# Swedish: I'm happy to see you



## mikasa_90

i would like to have these translation for these sentences in swedish:

1)i'm happy to see you

2) bye


----------



## oskhen

mikasa_90 said:


> 1)i'm happy to see you
> 
> 2) bye


 
1) Jag är glad för att träffa dej (assuming you meant 'see' as in 'meet')

2) Hej då

I'm not Swedish, but I checked around, and I'm quite sure this is correct


----------



## mikasa_90

Thank a lot


----------



## Tjahzi

Hm, the first one sounds a bit odd to me, that is, I can't imagine anyone saying/having said that, although it technically works fine. A more common way of saying it would be "Trevligt att träffa dig"/"Trevligt att träffas", both translating to "Nice to meet you."

As for most langauges, there are quite a lot of greetings, the more you can describe your situation, the more exact of an answer can I give you, but in general, the ones I mentioned above should work fine.


----------



## jonquiliser

I agree with Tjahzi's hesitation over the first sentence, though I don't think it's incorrect. Maybe more common would be to say "glad _över_ att se dig" (though when I think about it, I could well imagine myself saying "ja e så glad för å si dej!" - jag är så glad för att se dig )


----------



## oskhen

I admit I translated very directly, but I got many google-hits on the phrase "jag är glad för att", if not in that exact context. Anyway, I think the OP should benefit from assistance from someone who actually know what they are talking about.


----------



## jonquiliser

What's an OP?

Anyway, both Tjahzi and me are Swedish speakers, I suppose that's some sort of a basis for being able to say whether a phrase sounds natural or not, so I'd say we know a little what we're talking about


----------



## Banana24

Jonquiliser, I think he was referring to you when 'Oskhen' said 'someone who actually knows what they are talking about'

And Mikasa 90 - it's Thank*s* a lot - with an 's'  

Also, when talking about a 'translation' its singular, so it becomes "the translation" rather than 'these'.


----------



## oskhen

jonquiliser said:


> What's an OP?


 
Sorry, that term may only be used in some forums. It stands for 'Original Poster', I think. It's the one who opened the thread (here it means the one with the first question).


----------



## oskhen

Banana24 said:


> Jonquiliser, I think he was referring to you when 'Oskhen' said 'someone who actually knows what they are talking about'


 
That's right. I referred to Jonquiliser and Tjahzi, who are speaking Swedish properly. Sorry for whatever misunderstandings my imprecise language may cause.


----------



## Polyglota

I would say "Kul att ses", "Vad roligt att träffas" or any combination of those.


----------



## jonquiliser

Oskhen, apologies all mine, I misunderstood you entirely thinking you were referring to our hesitation..! Sorry 'bout that.


----------



## Lugubert

Polyglota said:


> I would say "Kul att ses", "Vad roligt att träffas" or any combination of those.

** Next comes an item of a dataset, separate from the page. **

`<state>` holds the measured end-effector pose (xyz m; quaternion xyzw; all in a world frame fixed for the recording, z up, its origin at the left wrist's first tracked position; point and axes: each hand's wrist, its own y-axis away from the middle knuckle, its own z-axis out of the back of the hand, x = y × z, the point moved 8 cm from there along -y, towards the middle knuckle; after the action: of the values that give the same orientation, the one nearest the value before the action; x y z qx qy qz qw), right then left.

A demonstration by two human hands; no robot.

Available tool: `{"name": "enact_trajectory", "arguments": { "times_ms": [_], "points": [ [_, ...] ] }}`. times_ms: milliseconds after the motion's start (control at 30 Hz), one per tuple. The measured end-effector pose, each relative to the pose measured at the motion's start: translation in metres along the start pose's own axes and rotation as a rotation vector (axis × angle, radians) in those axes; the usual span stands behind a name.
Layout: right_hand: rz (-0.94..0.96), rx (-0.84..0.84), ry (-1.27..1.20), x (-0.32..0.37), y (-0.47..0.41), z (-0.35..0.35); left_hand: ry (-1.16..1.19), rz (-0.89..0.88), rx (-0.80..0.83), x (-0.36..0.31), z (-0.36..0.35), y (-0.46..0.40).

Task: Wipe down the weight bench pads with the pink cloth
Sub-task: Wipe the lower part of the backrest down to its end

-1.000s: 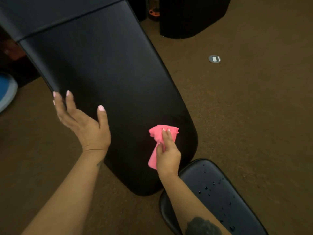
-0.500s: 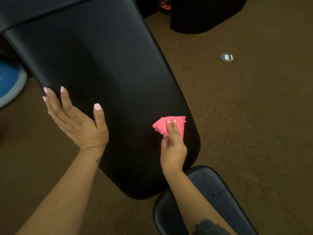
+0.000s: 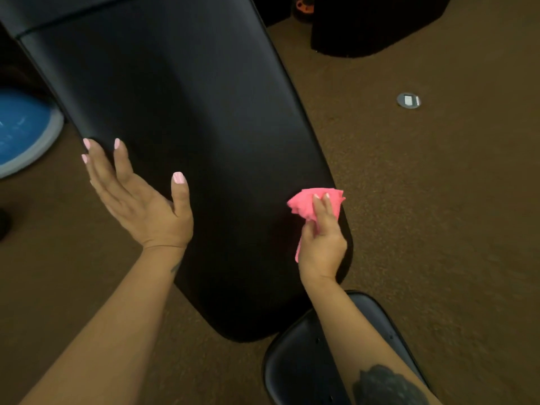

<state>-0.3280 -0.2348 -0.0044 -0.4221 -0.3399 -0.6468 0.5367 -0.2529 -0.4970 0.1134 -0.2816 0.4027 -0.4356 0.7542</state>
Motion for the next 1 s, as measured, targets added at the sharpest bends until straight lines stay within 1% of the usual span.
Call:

This is _it_. Just note that 'att' is pronounced "å", and 'Vad' "va". A variation as hinted at: 'Vad kul att ses' -> "Va kul å ses".

"Jag är glad för att träffa dej" sounds pretty much like an immigrant from East Asia I knew (no offense; I loved her).


----------



## oskhen

jonquiliser said:


> Oskhen, apologies all mine, I misunderstood you entirely thinking you were referring to our hesitation..! Sorry 'bout that.


 
No need, but then everything's okay, it seems


----------



## jonquiliser

Yup, all fine 

Lugu, if I hadn't seen a person for a very long time, I wouldn't say _kul att träffas_. I'd say "jag är så glad att se dig" (though I wouldn't express it the same way in writing. And I don't think the _för_ would be in there, after all, though it might sneak its way into there without me even noticing it). 

_Kul _I use from time to time, but it sounds very Swedish. We're more prone to say "kiva" around here. Skoj would also do fine.


----------